Skip to main content

2-D materials potential powerhouses for tech advances

ASU scientist to explore how materials' imperfections are a strength, not a weakness

Student scientists work with a professor in an engineering lab.
January 07, 2016

“Materials are like people: It is the defects in them that tend to make them interesting,” Arizona State University scientist Sefaattin Tongay says in explaining the root of his research, paraphrasing renowned British materials scientist and physicist Sir Colin Humphrey.

Tongay’s focus is on 2-D materials — one of the thinnest of all materials, only 0.7 nanometer thick — and the myriad functions they can perform when their crystalline atomic structures are less than perfect.

His overarching goal is to discover how to create the precise kinds of imperfections in 2-D materials to maximize their potential in energy conversion and information technologies.

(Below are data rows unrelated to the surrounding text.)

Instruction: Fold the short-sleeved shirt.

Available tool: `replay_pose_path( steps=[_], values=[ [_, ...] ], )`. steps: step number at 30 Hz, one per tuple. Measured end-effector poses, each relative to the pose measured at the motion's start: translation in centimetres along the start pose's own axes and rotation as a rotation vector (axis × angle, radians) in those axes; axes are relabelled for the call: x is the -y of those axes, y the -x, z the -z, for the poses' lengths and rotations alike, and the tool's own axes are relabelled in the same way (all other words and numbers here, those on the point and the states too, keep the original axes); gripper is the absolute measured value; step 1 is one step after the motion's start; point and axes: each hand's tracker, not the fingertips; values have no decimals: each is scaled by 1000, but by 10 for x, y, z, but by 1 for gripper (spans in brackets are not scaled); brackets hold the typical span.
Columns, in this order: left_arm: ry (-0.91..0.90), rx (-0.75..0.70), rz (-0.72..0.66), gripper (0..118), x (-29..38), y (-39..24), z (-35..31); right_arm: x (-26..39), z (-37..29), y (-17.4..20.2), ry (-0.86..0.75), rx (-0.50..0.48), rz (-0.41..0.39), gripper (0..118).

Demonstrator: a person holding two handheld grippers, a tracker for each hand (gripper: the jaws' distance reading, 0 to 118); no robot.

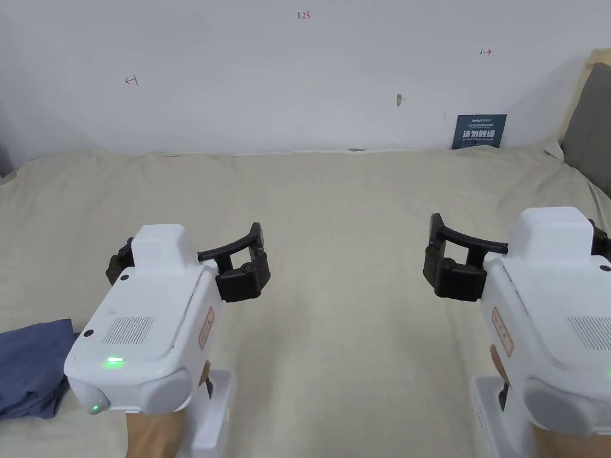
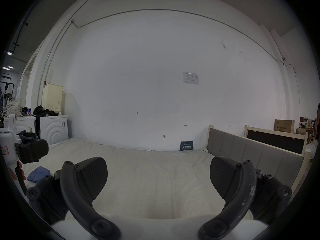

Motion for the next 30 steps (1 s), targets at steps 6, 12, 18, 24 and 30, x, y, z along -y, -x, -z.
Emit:
replay_pose_path(
  steps=[6, 12, 18, 24, 30],
  values=[
    [2, -11, 19, 118, 0, 0, 1, 0, 1, -2, 5, 3, 11, 118],
    [-1, -8, 36, 118, 1, -3, 0, 1, 2, 0, 9, -2, 7, 118],
    [2, -7, 43, 118, 3, -4, 1, 1, 2, 1, 9, -7, 7, 118],
    [1, -10, 48, 118, 3, -4, 1, 2, 2, 1, 12, -9, 8, 118],
    [-1, -11, 55, 118, 4, -4, 0, 2, 2, 0, 12, -10, 11, 118]
  ],
)
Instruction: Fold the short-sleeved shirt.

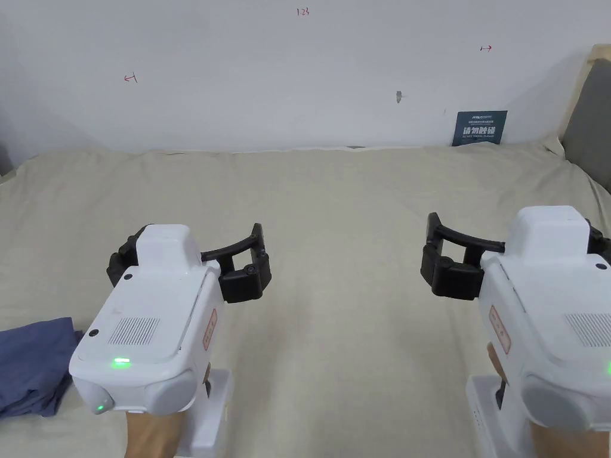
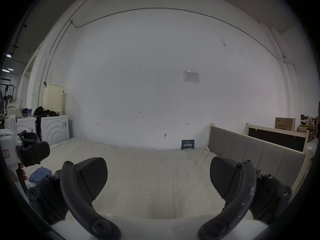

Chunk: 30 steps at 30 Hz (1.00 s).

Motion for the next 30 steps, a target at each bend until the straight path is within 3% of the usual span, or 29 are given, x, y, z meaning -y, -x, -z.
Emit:
replay_pose_path(
  steps=[30],
  values=[
    [-10, -6, 11, 118, 0, 1, -3, 0, -2, 1, 4, -2, -9, 118]
  ],
)
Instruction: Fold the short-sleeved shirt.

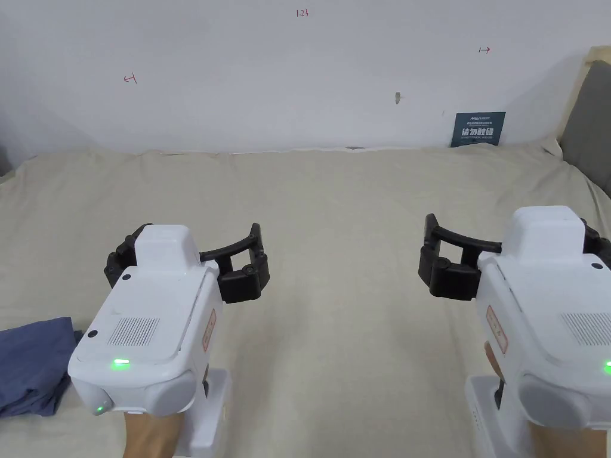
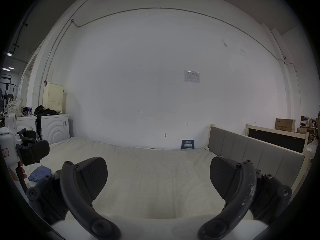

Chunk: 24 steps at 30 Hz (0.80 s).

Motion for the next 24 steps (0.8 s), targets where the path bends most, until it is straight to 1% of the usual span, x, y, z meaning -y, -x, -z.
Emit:
replay_pose_path(
  steps=[4, 5, 7, 8, 11, 14, 15, 17, 19, 22, 24],
  values=[
    [1, 0, 0, 118, -1, 0, -1, 1, 1, 0, 15, -1, 13, 118],
    [0, -2, 1, 118, -1, 1, -1, 2, 2, 1, 29, 15, 23, 118],
    [2, 0, 0, 118, -1, 1, -1, 0, 3, 4, 97, 82, 69, 118],
    [2, 2, -1, 118, -1, 1, -2, -2, 4, 4, 163, 105, 101, 118],
    [3, 2, -4, 118, -2, 3, -2, -15, 13, 3, 357, 132, 143, 118],
    [1, 3, -8, 118, -3, 4, -2, -24, 18, 2, 468, 178, 211, 118],
    [0, 4, -8, 118, -3, 4, -2, -26, 20, 0, 491, 173, 229, 118],
    [-1, 2, -6, 118, -3, 4, -3, -26, 21, -3, 514, 135, 258, 118],
    [0, 4, -5, 118, -3, 4, -3, -27, 22, -5, 524, 121, 273, 118],
    [-3, 3, -6, 118, -3, 4, -3, -27, 21, -3, 521, 120, 270, 118],
    [-4, 1, -7, 118, -3, 4, -3, -25, 19, -1, 484, 130, 245, 118]
  ],
)
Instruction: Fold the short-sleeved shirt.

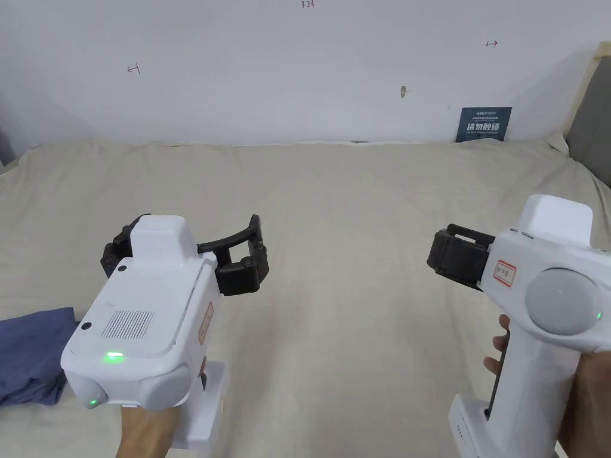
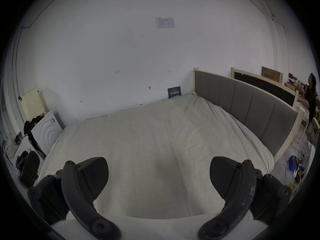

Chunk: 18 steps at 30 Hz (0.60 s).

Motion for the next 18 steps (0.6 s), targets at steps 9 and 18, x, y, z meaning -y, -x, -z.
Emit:
replay_pose_path(
  steps=[9, 18],
  values=[
    [-7, 0, -2, 118, -1, 1, 0, 3, 7, -2, -20, 23, -43, 118],
    [-9, 1, -1, 118, -2, 1, -1, 7, 1, 0, -170, 43, -105, 118]
  ],
)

Sometimes called single-layer materials, each of these crystalline layers measures only a few atoms in thickness. Researchers have discovered that defects in them are not necessarily problems, but opportunities.

Due to their extreme thinness, the electrical and optical properties of 2-D materials can be qualitatively and quantitatively different than those of the 3-D materials that have been conventionally used in semiconductor technology.

Those differences often mean they can exceed the efficiency of other materials at absorbing and emitting light, transmitting an electrical charge or conducting heat.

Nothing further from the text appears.